About this task ->
Return exactly the lines of the records below, starting at the line that contains "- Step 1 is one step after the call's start" and ending at the line that contains "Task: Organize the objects", with both of those lines kept.

★ ★ ★ ★

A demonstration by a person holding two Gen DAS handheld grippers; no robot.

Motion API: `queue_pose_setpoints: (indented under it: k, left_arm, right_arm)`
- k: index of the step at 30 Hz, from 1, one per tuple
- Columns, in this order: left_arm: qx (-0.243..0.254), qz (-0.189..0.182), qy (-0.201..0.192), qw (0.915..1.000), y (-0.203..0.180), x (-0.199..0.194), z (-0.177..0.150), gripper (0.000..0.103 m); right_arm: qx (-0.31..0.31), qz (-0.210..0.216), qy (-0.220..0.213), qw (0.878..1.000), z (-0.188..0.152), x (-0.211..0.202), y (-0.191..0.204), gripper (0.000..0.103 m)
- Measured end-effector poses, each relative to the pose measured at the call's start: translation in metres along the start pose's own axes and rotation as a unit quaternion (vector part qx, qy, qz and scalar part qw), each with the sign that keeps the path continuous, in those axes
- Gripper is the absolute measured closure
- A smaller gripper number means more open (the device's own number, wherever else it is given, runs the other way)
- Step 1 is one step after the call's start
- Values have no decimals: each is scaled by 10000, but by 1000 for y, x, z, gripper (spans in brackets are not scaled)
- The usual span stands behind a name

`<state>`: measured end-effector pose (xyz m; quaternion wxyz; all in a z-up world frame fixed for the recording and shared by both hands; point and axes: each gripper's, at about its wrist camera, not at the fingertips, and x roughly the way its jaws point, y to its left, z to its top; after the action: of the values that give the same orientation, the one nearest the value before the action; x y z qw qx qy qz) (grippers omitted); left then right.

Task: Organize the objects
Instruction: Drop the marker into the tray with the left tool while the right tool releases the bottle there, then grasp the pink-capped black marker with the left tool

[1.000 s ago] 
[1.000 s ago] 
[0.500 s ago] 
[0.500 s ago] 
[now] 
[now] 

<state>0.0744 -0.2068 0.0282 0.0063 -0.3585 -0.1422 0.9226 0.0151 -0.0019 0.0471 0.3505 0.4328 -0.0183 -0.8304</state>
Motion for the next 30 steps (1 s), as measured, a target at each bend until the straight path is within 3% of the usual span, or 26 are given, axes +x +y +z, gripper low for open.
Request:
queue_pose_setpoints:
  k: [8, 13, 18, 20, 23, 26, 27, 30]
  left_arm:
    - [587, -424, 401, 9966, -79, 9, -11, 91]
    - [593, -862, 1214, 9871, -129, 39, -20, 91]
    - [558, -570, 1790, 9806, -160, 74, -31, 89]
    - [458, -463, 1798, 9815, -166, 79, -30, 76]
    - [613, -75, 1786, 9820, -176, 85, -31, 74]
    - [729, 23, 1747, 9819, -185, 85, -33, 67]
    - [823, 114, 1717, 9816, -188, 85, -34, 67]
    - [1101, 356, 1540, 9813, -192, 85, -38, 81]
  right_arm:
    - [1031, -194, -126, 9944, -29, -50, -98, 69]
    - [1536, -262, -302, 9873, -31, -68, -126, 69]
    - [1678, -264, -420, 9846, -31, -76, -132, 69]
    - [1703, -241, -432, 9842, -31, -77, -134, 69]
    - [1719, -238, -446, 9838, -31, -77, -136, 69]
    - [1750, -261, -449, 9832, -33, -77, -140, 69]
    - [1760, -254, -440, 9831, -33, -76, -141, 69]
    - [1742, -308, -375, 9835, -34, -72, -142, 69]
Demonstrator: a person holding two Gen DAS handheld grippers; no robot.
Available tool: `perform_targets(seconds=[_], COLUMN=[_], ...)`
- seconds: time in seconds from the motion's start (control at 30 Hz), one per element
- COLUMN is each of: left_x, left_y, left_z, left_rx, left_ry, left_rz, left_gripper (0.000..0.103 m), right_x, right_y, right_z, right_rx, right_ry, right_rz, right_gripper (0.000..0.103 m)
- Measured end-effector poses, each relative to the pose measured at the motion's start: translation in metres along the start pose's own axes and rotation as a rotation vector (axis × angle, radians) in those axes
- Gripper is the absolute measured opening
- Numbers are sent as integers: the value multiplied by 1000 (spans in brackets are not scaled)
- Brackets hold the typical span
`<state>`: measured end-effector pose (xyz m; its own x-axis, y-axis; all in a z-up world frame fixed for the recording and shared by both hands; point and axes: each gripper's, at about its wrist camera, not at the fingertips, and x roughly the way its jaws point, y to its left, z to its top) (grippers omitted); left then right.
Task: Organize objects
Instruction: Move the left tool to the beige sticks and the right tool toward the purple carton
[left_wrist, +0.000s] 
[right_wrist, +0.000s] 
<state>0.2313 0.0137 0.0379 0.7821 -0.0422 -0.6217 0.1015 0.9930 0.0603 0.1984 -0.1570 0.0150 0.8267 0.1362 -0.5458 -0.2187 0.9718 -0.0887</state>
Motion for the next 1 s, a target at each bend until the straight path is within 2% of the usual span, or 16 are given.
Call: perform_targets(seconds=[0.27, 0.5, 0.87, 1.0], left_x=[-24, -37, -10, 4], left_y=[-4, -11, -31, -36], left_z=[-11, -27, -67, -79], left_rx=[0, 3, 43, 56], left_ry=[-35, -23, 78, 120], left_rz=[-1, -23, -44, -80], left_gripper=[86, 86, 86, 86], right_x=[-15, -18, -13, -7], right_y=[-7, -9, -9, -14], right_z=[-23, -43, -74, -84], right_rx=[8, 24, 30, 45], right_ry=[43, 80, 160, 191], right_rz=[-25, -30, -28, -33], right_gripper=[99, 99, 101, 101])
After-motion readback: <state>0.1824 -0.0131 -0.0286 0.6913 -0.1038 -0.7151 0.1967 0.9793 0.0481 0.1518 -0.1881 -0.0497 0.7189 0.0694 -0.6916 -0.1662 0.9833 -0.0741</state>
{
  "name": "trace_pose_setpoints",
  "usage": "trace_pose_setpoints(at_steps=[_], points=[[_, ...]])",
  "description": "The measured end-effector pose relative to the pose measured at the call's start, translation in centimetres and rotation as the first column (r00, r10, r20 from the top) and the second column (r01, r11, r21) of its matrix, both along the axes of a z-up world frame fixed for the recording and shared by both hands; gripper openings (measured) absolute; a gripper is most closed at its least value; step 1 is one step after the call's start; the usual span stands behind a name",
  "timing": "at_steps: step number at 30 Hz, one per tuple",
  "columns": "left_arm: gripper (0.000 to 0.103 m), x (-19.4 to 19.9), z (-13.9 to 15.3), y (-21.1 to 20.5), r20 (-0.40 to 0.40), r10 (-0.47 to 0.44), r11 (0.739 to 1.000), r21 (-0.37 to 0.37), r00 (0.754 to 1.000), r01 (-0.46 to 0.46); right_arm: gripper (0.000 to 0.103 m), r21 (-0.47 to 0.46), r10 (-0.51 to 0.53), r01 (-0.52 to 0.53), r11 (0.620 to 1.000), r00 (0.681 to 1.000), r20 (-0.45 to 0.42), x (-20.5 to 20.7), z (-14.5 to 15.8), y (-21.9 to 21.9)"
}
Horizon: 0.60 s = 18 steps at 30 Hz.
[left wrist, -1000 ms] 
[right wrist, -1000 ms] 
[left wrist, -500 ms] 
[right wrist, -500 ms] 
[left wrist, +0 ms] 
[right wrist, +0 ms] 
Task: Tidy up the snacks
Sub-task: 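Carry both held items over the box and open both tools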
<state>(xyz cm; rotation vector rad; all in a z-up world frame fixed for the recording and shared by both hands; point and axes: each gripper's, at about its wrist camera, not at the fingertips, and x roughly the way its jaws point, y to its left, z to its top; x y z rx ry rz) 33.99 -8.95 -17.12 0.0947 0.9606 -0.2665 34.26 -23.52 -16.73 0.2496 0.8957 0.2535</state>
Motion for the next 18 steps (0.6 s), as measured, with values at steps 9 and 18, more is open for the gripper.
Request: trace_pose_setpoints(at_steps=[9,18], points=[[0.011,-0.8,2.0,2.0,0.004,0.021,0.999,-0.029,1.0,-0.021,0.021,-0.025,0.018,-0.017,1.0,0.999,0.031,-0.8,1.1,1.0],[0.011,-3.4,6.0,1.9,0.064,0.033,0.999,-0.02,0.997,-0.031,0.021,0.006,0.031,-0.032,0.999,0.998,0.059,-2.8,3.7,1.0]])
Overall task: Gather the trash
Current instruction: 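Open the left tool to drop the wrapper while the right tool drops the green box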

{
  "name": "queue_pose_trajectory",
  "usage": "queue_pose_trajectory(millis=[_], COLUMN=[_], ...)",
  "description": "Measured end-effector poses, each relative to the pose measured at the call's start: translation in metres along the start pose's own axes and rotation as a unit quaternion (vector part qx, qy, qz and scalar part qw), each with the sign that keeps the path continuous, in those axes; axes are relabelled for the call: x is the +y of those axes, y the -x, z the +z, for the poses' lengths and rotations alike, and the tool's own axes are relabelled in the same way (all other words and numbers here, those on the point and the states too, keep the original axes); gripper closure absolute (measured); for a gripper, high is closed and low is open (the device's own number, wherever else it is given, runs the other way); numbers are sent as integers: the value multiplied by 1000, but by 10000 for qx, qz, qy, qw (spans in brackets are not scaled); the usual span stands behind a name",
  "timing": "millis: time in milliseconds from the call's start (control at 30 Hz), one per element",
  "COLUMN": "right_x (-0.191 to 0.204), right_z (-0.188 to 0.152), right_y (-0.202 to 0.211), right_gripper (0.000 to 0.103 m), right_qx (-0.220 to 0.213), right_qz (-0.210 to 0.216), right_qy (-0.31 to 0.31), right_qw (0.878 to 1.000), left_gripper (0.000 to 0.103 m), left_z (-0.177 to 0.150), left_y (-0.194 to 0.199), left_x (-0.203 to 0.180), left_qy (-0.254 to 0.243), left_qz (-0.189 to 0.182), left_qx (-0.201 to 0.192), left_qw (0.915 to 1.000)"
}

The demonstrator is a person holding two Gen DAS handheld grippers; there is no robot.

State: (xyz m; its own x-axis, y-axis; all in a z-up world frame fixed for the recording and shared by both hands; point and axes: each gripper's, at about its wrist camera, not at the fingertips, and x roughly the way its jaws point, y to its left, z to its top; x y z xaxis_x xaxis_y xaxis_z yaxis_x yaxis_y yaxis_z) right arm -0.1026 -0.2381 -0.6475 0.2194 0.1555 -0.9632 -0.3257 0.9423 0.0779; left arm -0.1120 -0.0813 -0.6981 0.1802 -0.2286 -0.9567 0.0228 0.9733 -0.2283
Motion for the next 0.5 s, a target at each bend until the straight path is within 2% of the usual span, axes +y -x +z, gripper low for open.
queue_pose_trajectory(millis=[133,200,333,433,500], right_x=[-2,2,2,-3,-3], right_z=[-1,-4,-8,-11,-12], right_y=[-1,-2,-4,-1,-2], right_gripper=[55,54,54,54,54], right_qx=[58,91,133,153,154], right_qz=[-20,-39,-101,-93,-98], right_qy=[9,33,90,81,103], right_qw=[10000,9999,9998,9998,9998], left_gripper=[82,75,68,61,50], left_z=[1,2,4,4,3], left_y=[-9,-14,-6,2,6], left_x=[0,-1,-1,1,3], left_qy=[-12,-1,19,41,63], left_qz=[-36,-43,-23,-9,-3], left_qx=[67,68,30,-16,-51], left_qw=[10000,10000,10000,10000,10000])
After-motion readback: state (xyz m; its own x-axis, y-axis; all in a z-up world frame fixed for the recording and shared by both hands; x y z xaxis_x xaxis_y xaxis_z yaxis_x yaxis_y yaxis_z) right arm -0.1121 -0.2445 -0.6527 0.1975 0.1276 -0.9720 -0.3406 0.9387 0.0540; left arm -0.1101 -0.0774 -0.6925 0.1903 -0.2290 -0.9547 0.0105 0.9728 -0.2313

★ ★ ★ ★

Your response ->
- Step 1 is one step after the call's start
- Values have no decimals: each is scaled by 10000, but by 1000 for y, x, z, gripper (spans in brackets are not scaled)
- The usual span stands behind a name

`<state>`: measured end-effector pose (xyz m; quaternion wxyz; all in a z-up world frame fixed for the recording and shared by both hands; point and axes: each gripper's, at about its wrist camera, not at the fingertips, and x roughly the way its jaws point, y to its left, z to its top; after the action: of the values that give the same orientation, the one nearest the value before the action; x y z qw qx qy qz) (grippers omitted); left then right.

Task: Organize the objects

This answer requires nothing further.